This monument is scheduled under the Ancient Monuments and Archaeological Areas Act 1979 as amended as it appears to the Secretary of State to be of national importance. This entry is a copy, the original is held by the Department for Culture, Media and Sport.

Name: Medieval settlement and cultivation remains at Newtown

List entry Number: 1019196

Location

The monument may lie within the boundary of more than one authority.

County:

District: Isle of Wight

District Type: Unitary Authority

Parish: Calbourne

National Park: Not applicable to this List entry.

Grade: Not applicable to this List entry.

Date first scheduled: 07-Sep-2000

Date of most recent amendment: Not applicable to this List entry.

Legacy System Information

The contents of this record have been generated from a legacy data system.

Legacy System: RSM

UID: 33957

Asset Groupings

This list entry does not comprise part of an Asset Grouping.
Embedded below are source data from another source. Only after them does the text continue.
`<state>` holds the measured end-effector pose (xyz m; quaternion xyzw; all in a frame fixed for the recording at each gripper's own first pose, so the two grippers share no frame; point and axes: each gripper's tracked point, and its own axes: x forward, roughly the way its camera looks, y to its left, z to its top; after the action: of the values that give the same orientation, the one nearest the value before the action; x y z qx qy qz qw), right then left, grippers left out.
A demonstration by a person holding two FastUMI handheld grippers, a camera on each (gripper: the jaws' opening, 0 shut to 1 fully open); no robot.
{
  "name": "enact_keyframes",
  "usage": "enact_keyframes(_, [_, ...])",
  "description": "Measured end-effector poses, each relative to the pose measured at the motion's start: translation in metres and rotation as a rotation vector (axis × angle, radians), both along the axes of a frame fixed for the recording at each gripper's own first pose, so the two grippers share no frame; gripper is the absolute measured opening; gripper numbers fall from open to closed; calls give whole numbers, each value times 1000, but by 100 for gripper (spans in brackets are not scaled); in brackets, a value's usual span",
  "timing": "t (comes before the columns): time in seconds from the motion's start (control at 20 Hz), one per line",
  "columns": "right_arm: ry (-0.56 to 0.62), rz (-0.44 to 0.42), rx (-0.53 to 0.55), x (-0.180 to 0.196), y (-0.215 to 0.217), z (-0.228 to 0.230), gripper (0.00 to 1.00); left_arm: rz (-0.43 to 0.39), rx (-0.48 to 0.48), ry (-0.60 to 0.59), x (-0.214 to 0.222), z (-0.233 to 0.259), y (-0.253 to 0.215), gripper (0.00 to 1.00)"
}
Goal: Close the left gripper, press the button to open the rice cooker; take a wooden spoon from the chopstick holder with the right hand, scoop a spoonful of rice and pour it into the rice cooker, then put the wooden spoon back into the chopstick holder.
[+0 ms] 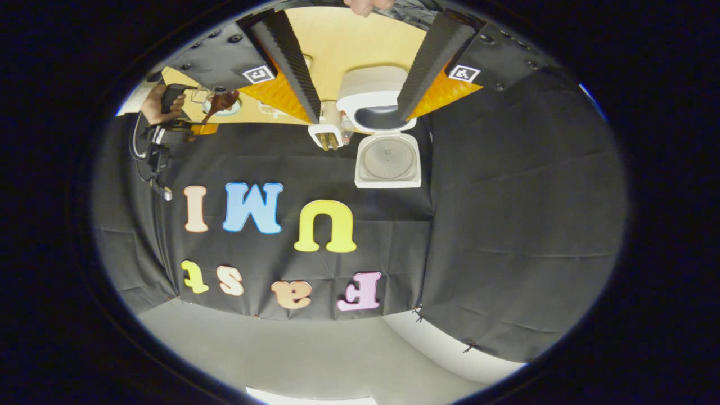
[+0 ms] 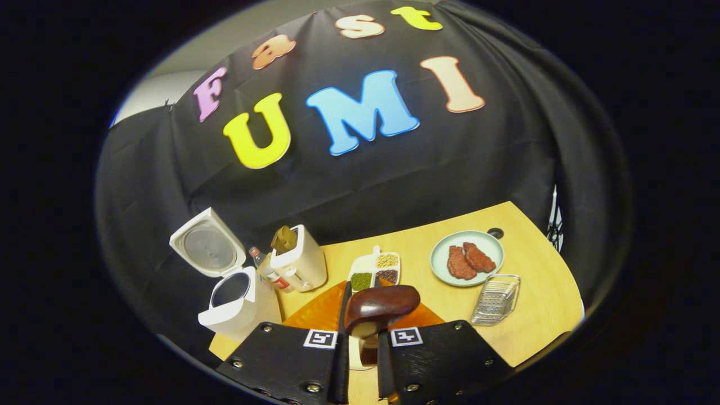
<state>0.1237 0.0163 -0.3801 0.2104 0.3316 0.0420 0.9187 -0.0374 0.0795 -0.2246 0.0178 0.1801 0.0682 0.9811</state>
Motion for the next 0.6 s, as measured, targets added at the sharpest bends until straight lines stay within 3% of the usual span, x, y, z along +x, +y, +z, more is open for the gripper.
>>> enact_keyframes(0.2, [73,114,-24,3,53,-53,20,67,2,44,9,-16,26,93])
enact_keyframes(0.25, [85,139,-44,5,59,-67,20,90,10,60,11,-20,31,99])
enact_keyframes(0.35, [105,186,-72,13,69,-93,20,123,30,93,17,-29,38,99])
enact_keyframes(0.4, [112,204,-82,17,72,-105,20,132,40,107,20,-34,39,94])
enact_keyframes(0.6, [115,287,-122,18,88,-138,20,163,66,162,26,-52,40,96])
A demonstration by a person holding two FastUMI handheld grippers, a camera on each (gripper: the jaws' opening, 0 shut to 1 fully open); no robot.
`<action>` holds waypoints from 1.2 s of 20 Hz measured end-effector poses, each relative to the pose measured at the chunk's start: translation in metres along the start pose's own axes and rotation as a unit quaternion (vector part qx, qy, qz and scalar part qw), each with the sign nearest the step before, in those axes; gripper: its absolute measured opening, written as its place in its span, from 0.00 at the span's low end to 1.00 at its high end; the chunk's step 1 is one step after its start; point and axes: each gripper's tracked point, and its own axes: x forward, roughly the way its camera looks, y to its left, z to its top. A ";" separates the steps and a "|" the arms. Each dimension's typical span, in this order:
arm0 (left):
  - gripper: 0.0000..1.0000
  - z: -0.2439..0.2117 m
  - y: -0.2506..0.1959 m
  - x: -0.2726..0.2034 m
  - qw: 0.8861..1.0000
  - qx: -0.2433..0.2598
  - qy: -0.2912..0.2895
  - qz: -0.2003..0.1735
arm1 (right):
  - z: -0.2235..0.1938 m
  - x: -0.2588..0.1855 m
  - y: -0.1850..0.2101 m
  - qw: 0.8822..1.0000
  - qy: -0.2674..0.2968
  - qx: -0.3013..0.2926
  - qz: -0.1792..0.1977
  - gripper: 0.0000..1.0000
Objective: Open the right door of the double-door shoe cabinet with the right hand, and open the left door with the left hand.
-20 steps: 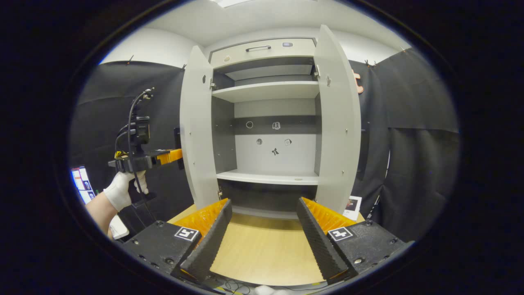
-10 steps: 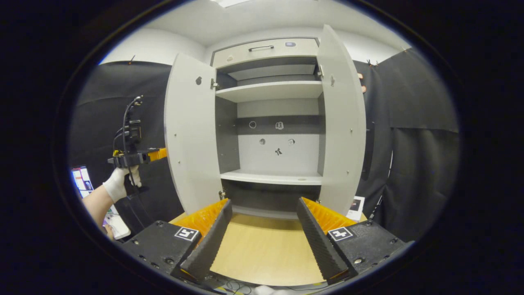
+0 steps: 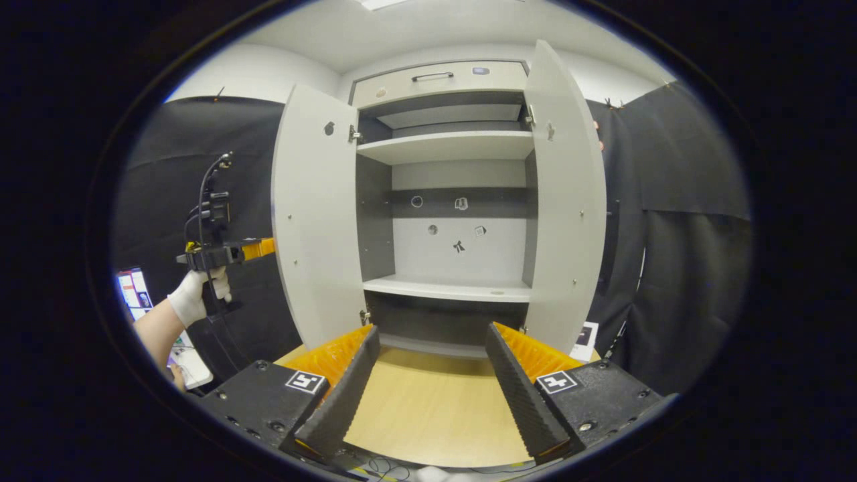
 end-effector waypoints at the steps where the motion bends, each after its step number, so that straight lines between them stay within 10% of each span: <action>1: 0.00 0.001 0.001 0.001 1.000 0.001 -0.001 0.000 | 0.000 0.001 0.002 1.000 0.001 -0.001 0.001 0.98; 10: 0.15 0.000 0.009 -0.042 1.000 0.013 -0.002 0.012 | 0.004 0.008 0.002 1.000 -0.001 -0.001 0.008 1.00; 14: 0.96 -0.015 0.010 -0.071 0.999 0.031 0.016 0.042 | 0.005 0.012 -0.002 1.000 -0.005 0.002 0.006 0.99; 24: 0.96 -0.049 -0.033 -0.122 0.994 0.007 0.043 0.098 | 0.002 0.019 -0.018 1.000 -0.002 0.005 -0.014 0.98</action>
Asset Groupings are not part of the official record but are added later for information.

List entry Description

Summary of Monument

Legacy Record - This information may be included in the List Entry Details.

Reasons for Designation

Medieval settlements in England were marked by great regional diversity in form, size and type, and the protection of their archaeological remains needs to take these differences into account. To do this, England has been divided into three broad Provinces on the basis of each area's distinctive mixture of nucleated and dispersed settlements. These can be further divided into sub-Provinces and local regions, possessing characteristics which have gradually evolved during the past 1500 years or more.

This monument lies in the East Wessex sub-Province of the south-eastern Province, an area in which settlement characteristics are shaped by strong contrasts in terrain. This is seen in the division between the chalk Downs, where chains of nucleated settlements concentrate in the valleys, and the Hampshire Basin, still dominated by the woodlands and open commons of the ancient New Forest, where nucleated sites are largely absent. Along the coastal strip extending into Sussex are more nucleations, while in Hampshire some coastal areas and inland valleys are marked by high densities of dispersed settlement, much of it post-medieval.

Medieval settlement plans vary enormously, but when they survive as earthworks their most distinguishing features include roads and minor tracks, platforms on which stood houses and other buildings such as barns, enclosed crofts and small paddocks.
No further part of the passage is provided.